Las tinieblas que se posan siempre que se nos muere alguien a quien nos unen afectos y memorias entrañables se disiparon pronto.
Porque entonces apareció la luz en la figura de un recuerdo. Hace tres décadas se estrenaba el doctorado en Historia en la Universidad de Puerto Rico. Fui parte de la primera clase y Fernando Picó mi profesor en uno de los cursos.
Muy a su talante, el tema del seminario era las protestas populares en el siglo 19 puertorriqueño. Yo que, en ese momento, me entusiasmaba más por entender las cuitas y logros de los políticos-letrados de nuestro país y no tanto las penurias y destinos de dolor de los desheredados de la tierra, me resigné.
Y Picó se rió y esperó.
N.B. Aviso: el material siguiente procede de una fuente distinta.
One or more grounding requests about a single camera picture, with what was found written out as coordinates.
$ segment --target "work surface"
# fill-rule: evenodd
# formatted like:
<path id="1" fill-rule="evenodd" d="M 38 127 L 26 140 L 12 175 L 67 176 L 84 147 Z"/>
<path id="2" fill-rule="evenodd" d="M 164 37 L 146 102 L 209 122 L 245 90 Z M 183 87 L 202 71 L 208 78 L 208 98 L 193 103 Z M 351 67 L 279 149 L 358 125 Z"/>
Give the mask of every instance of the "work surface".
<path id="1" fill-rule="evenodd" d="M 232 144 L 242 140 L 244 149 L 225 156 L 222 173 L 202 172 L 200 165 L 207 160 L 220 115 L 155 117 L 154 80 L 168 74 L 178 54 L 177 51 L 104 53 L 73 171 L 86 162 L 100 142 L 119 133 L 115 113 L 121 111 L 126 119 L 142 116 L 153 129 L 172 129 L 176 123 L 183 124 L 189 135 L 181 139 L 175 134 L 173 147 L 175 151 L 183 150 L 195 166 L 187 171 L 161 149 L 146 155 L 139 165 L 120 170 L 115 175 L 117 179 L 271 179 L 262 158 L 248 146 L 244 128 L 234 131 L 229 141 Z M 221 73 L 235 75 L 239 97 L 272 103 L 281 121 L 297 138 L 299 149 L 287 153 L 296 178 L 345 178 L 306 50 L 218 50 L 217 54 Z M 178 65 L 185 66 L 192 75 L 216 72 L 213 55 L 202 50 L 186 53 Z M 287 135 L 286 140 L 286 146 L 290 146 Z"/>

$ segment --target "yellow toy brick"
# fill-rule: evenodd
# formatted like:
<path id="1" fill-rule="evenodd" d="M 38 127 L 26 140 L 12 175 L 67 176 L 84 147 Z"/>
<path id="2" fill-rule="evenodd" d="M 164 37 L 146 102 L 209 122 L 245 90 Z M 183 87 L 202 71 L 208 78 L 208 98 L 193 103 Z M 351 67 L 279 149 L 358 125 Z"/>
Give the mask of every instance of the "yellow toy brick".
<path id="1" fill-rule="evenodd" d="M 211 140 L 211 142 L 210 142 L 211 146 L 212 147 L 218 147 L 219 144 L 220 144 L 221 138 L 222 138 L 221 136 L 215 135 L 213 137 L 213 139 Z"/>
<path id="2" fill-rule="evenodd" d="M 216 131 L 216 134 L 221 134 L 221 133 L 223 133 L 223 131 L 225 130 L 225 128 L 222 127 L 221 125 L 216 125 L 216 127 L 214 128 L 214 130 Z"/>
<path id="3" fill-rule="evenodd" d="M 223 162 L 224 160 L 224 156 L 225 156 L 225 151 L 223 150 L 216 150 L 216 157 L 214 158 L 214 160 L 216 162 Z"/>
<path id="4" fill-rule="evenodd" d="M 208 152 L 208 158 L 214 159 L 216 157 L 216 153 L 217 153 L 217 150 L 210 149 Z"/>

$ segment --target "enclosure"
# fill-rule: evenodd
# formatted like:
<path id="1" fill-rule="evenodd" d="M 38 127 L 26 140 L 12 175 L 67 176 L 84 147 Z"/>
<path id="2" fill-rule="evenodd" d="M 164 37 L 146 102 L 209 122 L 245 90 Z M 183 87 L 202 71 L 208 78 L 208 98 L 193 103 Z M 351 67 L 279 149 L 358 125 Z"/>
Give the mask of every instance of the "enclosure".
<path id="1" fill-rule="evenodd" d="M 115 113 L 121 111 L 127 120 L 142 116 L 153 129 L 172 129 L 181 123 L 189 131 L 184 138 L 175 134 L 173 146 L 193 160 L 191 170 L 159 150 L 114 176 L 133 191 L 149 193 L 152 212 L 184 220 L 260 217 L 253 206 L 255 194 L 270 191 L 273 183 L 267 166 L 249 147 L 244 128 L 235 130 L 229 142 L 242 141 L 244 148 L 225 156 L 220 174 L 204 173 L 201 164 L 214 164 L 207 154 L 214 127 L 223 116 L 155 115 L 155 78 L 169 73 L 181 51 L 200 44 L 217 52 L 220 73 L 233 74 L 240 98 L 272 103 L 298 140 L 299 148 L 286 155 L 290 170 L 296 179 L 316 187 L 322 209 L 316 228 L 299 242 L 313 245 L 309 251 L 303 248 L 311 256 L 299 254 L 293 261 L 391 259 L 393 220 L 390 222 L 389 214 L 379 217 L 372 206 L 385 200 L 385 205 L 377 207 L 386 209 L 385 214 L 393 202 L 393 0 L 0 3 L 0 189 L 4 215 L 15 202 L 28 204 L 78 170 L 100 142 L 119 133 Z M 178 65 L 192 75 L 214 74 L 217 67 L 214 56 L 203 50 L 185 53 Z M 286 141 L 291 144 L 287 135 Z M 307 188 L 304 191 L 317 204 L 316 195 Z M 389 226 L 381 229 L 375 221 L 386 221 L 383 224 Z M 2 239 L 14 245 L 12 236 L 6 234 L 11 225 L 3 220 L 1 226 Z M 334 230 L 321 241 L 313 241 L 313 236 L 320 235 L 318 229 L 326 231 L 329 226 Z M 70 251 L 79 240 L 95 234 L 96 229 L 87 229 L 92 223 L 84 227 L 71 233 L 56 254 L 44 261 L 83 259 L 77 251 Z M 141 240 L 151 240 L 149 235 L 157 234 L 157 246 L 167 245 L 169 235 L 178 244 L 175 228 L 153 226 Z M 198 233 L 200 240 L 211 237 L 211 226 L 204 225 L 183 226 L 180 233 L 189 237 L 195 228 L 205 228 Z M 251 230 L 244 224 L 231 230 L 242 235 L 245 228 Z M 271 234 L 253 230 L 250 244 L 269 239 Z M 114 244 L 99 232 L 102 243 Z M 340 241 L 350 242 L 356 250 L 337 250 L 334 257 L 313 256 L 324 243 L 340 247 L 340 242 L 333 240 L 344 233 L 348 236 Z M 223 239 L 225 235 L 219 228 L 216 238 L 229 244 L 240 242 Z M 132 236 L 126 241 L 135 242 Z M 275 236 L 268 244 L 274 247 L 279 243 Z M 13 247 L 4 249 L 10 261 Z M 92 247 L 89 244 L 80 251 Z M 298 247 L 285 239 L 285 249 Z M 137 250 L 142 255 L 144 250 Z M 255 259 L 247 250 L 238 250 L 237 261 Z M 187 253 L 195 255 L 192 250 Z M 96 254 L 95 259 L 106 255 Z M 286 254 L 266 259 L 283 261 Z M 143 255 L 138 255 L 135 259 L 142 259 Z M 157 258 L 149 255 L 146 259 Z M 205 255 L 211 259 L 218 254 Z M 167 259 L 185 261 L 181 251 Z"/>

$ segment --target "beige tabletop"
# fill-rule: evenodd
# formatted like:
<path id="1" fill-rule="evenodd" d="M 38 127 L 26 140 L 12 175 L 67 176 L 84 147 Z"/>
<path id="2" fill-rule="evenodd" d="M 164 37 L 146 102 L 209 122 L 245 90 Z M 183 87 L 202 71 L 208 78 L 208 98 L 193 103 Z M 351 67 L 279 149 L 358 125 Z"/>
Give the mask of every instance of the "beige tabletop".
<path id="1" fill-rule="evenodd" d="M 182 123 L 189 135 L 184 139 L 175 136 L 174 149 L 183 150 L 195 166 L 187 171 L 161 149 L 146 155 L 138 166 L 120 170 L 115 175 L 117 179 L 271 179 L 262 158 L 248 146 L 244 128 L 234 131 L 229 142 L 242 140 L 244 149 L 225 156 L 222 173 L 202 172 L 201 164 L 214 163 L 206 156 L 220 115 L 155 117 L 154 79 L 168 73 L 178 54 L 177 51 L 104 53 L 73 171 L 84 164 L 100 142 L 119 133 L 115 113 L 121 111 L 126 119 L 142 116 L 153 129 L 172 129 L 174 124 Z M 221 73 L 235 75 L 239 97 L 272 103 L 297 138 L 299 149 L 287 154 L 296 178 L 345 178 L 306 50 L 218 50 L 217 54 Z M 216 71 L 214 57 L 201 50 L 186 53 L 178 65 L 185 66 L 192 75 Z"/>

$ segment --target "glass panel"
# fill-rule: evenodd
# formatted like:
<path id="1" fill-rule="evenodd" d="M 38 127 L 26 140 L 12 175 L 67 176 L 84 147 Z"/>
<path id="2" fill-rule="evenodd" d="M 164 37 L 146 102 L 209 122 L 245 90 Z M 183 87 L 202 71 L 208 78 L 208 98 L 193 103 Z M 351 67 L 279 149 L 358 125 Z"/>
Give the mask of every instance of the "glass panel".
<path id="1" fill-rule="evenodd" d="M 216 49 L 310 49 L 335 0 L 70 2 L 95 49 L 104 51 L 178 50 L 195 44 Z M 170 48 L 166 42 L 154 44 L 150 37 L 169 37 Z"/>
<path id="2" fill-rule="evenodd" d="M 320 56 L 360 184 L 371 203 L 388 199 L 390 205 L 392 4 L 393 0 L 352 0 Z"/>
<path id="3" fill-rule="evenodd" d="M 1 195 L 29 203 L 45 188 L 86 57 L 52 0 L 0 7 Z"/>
Me sumergí en los periódicos de la época como Picó solía hacer durante interminables horas en la sala de microfilms de la Colección Puertorriqueña.
Al final encontré mi historia. Un episodio fulguroso acaecido en 1894 de reclamos de justicia y de economía moral. Aquella que nos dice lo que es bueno y lo que es malo; lo que es justo y lo que no lo es.
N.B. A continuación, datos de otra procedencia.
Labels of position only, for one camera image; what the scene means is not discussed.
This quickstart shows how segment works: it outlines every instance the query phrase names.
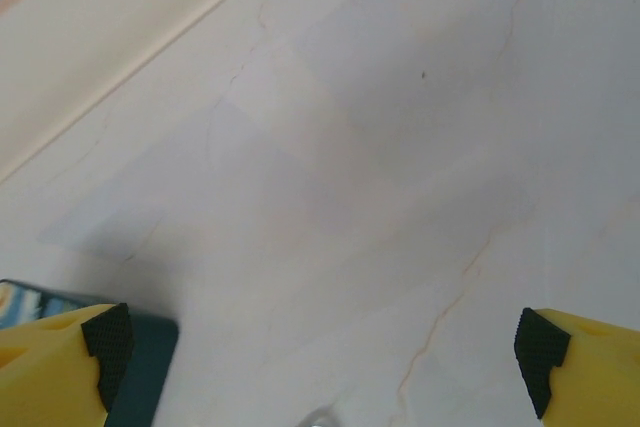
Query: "white floor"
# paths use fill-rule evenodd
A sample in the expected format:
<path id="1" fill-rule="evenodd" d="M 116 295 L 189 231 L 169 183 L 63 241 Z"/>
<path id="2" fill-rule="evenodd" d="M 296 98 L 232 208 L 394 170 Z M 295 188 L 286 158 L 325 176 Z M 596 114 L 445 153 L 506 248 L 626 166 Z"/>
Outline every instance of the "white floor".
<path id="1" fill-rule="evenodd" d="M 3 276 L 175 315 L 157 427 L 536 426 L 640 329 L 637 0 L 229 0 L 0 186 Z"/>

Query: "dark blue object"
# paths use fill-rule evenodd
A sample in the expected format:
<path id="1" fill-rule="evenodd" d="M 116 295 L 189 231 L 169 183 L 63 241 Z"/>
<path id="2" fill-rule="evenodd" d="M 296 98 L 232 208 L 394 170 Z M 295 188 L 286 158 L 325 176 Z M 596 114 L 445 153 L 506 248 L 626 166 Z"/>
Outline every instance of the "dark blue object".
<path id="1" fill-rule="evenodd" d="M 9 304 L 4 309 L 3 286 L 11 290 L 10 298 L 5 299 Z M 90 305 L 115 303 L 110 299 L 0 280 L 0 329 Z M 178 342 L 175 321 L 135 308 L 129 309 L 129 316 L 133 327 L 133 355 L 105 427 L 151 427 Z"/>

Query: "marble tile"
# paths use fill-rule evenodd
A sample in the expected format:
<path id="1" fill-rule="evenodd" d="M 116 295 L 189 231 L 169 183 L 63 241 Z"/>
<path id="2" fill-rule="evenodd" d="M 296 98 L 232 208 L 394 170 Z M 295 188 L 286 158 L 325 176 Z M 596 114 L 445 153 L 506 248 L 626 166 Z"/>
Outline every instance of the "marble tile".
<path id="1" fill-rule="evenodd" d="M 157 426 L 537 425 L 640 329 L 637 0 L 228 0 L 0 185 L 3 276 L 176 316 Z"/>

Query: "black rubber pad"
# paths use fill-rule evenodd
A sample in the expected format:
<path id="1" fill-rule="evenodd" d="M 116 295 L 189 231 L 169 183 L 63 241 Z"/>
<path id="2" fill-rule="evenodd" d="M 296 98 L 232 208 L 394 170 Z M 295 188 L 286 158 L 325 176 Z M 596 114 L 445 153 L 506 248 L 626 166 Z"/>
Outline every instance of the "black rubber pad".
<path id="1" fill-rule="evenodd" d="M 82 324 L 91 357 L 100 364 L 98 392 L 107 412 L 111 411 L 120 382 L 133 353 L 133 328 L 127 304 L 118 304 Z"/>
<path id="2" fill-rule="evenodd" d="M 563 364 L 570 340 L 568 333 L 534 310 L 522 311 L 516 334 L 516 358 L 538 419 L 542 419 L 551 400 L 551 369 Z"/>

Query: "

A esa crónica de sanjuaneros y sanjuaneras que se tiraron a la calle para protestar por el aumento en los fósforos y en el aceite para encender quinqués, la titulé “El motín de los faroles rotos y otras luminosas protestas”.
Porque los que protestaban —agobiados por la crisis económica y los desmanes del poder— habían roto los faroles recién instalados en las calles principales de la capital para obsequiar a la Infanta Eulalia de España que nos visitaba.
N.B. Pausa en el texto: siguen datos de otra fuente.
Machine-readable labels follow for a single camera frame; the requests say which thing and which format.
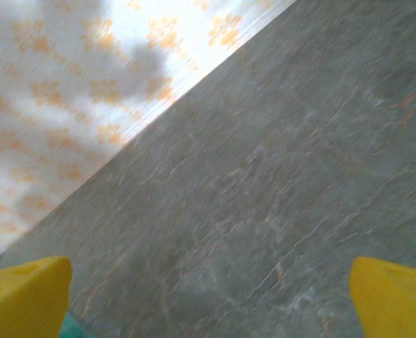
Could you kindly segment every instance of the orange floral pattern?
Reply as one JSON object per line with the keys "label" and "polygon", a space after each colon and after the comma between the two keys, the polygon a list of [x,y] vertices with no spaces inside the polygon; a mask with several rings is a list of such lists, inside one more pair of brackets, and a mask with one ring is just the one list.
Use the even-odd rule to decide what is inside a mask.
{"label": "orange floral pattern", "polygon": [[0,250],[291,2],[0,1]]}

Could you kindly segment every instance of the patterned wallpaper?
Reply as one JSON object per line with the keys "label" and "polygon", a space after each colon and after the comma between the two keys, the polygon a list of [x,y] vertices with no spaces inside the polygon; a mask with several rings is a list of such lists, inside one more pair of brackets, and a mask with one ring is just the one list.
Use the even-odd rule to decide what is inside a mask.
{"label": "patterned wallpaper", "polygon": [[0,252],[295,0],[0,0]]}

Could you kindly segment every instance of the floor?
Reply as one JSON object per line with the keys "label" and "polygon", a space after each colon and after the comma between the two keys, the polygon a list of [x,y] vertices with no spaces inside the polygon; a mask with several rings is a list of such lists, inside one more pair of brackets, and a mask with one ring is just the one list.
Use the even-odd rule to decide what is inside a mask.
{"label": "floor", "polygon": [[416,0],[298,0],[4,255],[65,254],[103,337],[362,337],[416,267]]}

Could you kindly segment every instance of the yellow plastic part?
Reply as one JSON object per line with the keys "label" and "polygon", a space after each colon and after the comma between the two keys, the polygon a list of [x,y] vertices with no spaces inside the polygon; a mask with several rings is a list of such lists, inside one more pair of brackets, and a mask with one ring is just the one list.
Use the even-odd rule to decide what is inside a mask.
{"label": "yellow plastic part", "polygon": [[416,269],[358,257],[349,286],[367,338],[416,338]]}
{"label": "yellow plastic part", "polygon": [[0,338],[57,338],[71,278],[66,257],[0,270]]}

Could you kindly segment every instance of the teal object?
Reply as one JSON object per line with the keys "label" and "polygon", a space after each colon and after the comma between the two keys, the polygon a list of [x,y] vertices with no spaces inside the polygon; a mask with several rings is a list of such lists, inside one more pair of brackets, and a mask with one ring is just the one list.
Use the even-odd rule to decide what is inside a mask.
{"label": "teal object", "polygon": [[58,338],[96,338],[90,334],[83,325],[79,323],[71,314],[67,313],[62,324]]}

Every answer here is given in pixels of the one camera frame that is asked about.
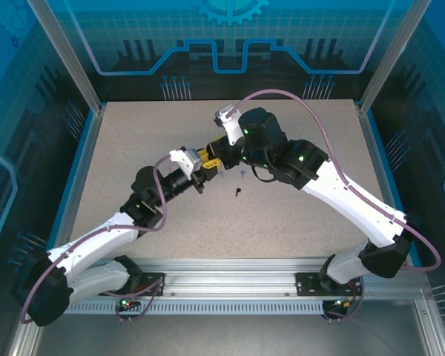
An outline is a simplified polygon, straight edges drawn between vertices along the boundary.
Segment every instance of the aluminum frame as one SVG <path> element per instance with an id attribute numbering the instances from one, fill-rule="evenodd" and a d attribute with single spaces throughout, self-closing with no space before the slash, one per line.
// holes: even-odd
<path id="1" fill-rule="evenodd" d="M 51 44 L 61 58 L 67 71 L 76 83 L 77 88 L 81 92 L 89 108 L 94 113 L 99 113 L 102 104 L 96 94 L 90 80 L 81 66 L 73 47 L 67 40 L 65 32 L 62 30 L 58 19 L 54 16 L 50 5 L 45 0 L 27 0 L 31 10 L 35 13 L 36 18 L 46 32 Z"/>
<path id="2" fill-rule="evenodd" d="M 407 46 L 407 42 L 410 40 L 415 28 L 417 28 L 418 23 L 423 18 L 430 2 L 431 0 L 412 0 L 410 8 L 407 10 L 405 17 L 400 23 L 398 30 L 364 91 L 360 101 L 361 113 L 366 113 L 370 109 L 380 89 L 383 87 L 384 82 L 391 73 L 392 68 Z"/>
<path id="3" fill-rule="evenodd" d="M 65 240 L 69 240 L 70 233 L 73 229 L 73 223 L 76 219 L 81 194 L 88 175 L 90 160 L 92 159 L 94 148 L 96 147 L 103 115 L 104 110 L 99 110 L 98 113 L 94 112 L 94 115 L 91 118 L 92 122 L 90 123 L 88 135 L 83 138 L 85 139 L 85 145 L 82 149 L 81 159 L 79 160 L 76 169 L 76 178 L 73 181 L 69 199 L 62 216 L 62 223 L 59 226 L 57 238 L 54 243 L 55 246 L 62 245 Z M 8 356 L 31 356 L 38 338 L 39 327 L 35 323 L 24 325 L 18 322 Z"/>
<path id="4" fill-rule="evenodd" d="M 382 160 L 380 158 L 380 148 L 376 142 L 372 127 L 369 124 L 369 118 L 367 111 L 358 112 L 361 127 L 364 132 L 366 144 L 369 150 L 369 154 L 372 158 L 373 165 L 375 167 L 375 173 L 378 178 L 380 191 L 384 200 L 394 205 L 394 196 L 389 187 L 389 181 L 387 179 L 386 171 L 383 168 Z M 410 255 L 407 257 L 407 263 L 412 266 L 412 258 Z M 431 355 L 445 356 L 445 326 L 438 311 L 435 300 L 431 298 L 431 295 L 424 296 L 422 298 L 416 298 L 415 308 L 418 314 L 419 326 L 426 341 L 426 347 Z"/>

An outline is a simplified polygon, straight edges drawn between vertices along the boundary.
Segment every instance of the blue side panel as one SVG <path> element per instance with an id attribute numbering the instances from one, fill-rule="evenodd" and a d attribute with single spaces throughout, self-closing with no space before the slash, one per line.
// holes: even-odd
<path id="1" fill-rule="evenodd" d="M 5 221 L 7 221 L 8 214 L 10 213 L 10 209 L 12 208 L 13 201 L 15 200 L 16 194 L 18 193 L 18 183 L 16 181 L 15 168 L 10 162 L 8 162 L 2 156 L 0 156 L 0 165 L 3 166 L 8 171 L 8 174 L 10 175 L 10 181 L 13 187 L 10 196 L 8 197 L 7 204 L 0 216 L 0 234 L 1 234 L 1 230 L 3 229 Z"/>
<path id="2" fill-rule="evenodd" d="M 372 115 L 371 110 L 368 111 L 367 116 L 368 116 L 369 124 L 371 125 L 371 128 L 372 128 L 372 133 L 373 133 L 375 141 L 376 141 L 376 146 L 378 147 L 378 150 L 379 150 L 380 160 L 383 163 L 383 168 L 384 168 L 384 171 L 386 172 L 387 182 L 389 183 L 389 189 L 391 190 L 392 196 L 394 197 L 394 205 L 397 209 L 403 211 L 401 197 L 399 196 L 398 189 L 395 185 L 394 176 L 392 175 L 392 171 L 389 166 L 389 162 L 387 160 L 387 155 L 384 150 L 383 143 L 380 139 L 378 127 L 376 125 L 376 121 L 374 120 L 374 116 Z M 412 263 L 414 264 L 414 266 L 422 266 L 421 259 L 418 256 L 417 248 L 415 247 L 415 242 L 412 243 L 412 248 L 410 249 L 410 257 L 412 258 Z"/>
<path id="3" fill-rule="evenodd" d="M 76 155 L 74 157 L 73 165 L 71 166 L 71 170 L 69 172 L 69 176 L 67 177 L 67 182 L 65 186 L 65 191 L 62 194 L 61 202 L 59 203 L 58 212 L 56 213 L 56 218 L 54 220 L 53 228 L 51 230 L 50 238 L 47 241 L 46 249 L 54 247 L 56 242 L 56 238 L 58 237 L 59 226 L 61 225 L 63 214 L 65 213 L 65 208 L 67 204 L 67 200 L 69 199 L 69 194 L 71 192 L 71 188 L 73 187 L 74 179 L 76 177 L 77 167 L 79 165 L 79 161 L 81 160 L 82 152 L 84 150 L 84 145 L 86 140 L 88 139 L 90 125 L 93 121 L 93 111 L 89 111 L 88 117 L 86 119 L 86 124 L 84 126 L 84 130 L 81 135 L 81 139 L 79 140 L 79 145 L 77 147 Z"/>

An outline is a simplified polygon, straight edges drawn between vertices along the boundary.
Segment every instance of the speckled tabletop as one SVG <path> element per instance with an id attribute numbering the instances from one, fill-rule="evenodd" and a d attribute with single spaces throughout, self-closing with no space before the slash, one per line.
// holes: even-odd
<path id="1" fill-rule="evenodd" d="M 214 112 L 229 101 L 110 102 L 93 153 L 73 228 L 75 239 L 102 224 L 131 194 L 137 171 L 182 145 L 201 148 L 223 133 Z M 345 173 L 380 198 L 372 161 L 352 100 L 312 100 Z M 276 115 L 289 139 L 326 151 L 314 120 L 294 101 L 254 100 Z M 163 165 L 167 174 L 174 166 Z M 241 192 L 235 197 L 236 188 Z M 167 225 L 109 257 L 268 258 L 328 256 L 366 238 L 330 206 L 290 185 L 259 182 L 239 165 L 168 204 Z"/>

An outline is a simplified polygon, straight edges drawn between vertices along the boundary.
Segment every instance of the white robotic arm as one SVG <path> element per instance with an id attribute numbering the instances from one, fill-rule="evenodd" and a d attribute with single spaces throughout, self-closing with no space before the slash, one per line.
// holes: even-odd
<path id="1" fill-rule="evenodd" d="M 134 193 L 119 213 L 90 232 L 95 232 L 95 236 L 81 237 L 53 248 L 45 256 L 27 256 L 12 290 L 22 305 L 29 300 L 30 288 L 35 281 L 47 273 L 45 270 L 52 263 L 57 263 L 45 275 L 28 309 L 38 325 L 54 321 L 69 304 L 83 298 L 105 291 L 133 291 L 138 286 L 138 266 L 137 278 L 135 273 L 132 275 L 132 266 L 117 259 L 103 266 L 91 266 L 121 245 L 139 238 L 142 232 L 134 226 L 144 227 L 146 231 L 153 228 L 163 217 L 158 207 L 162 206 L 165 213 L 165 201 L 172 200 L 191 186 L 202 193 L 203 183 L 218 174 L 220 163 L 230 169 L 243 162 L 250 165 L 254 173 L 255 167 L 268 169 L 274 175 L 270 181 L 291 184 L 321 199 L 366 234 L 368 241 L 326 261 L 318 276 L 325 290 L 333 291 L 336 286 L 368 273 L 381 277 L 395 276 L 409 252 L 412 237 L 401 226 L 356 197 L 340 181 L 333 162 L 322 150 L 305 140 L 288 141 L 273 114 L 258 108 L 244 115 L 236 111 L 229 116 L 231 109 L 231 106 L 222 109 L 215 119 L 227 130 L 226 136 L 214 140 L 206 149 L 182 148 L 170 152 L 169 157 L 178 162 L 180 169 L 162 177 L 153 167 L 142 168 L 132 185 Z M 348 177 L 347 180 L 376 206 L 406 222 L 402 211 L 373 197 Z"/>

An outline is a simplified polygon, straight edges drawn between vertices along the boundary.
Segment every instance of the cable connector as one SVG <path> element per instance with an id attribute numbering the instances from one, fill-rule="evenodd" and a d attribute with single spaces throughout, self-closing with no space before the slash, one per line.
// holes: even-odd
<path id="1" fill-rule="evenodd" d="M 188 180 L 192 179 L 191 174 L 198 171 L 202 165 L 202 157 L 194 148 L 187 150 L 186 148 L 181 147 L 181 149 L 177 151 L 170 151 L 170 160 L 178 163 L 179 168 L 183 171 Z"/>
<path id="2" fill-rule="evenodd" d="M 239 126 L 240 111 L 236 110 L 235 113 L 228 116 L 229 111 L 233 108 L 234 106 L 232 104 L 222 108 L 216 112 L 216 118 L 214 119 L 214 122 L 216 122 L 219 128 L 221 126 L 224 127 L 225 132 L 228 134 L 230 146 L 234 146 L 239 138 L 244 137 L 243 130 Z"/>
Picó sabía lo que hacía y por qué valía esperar. Siempre lo hizo. Nunca echó a pérdida a nadie ni a nada. Ahora, ante su partida, ilumino su nombre comprometido, su humanidad infatigable, su terquedad en esperar por los demás.
La autora es historiadora numerada de la Academia Puertorriqueña de la Historia y catedrática de la Escuela de Comunicación de la Universidad de Puerto Rico, Recinto de Río Piedras.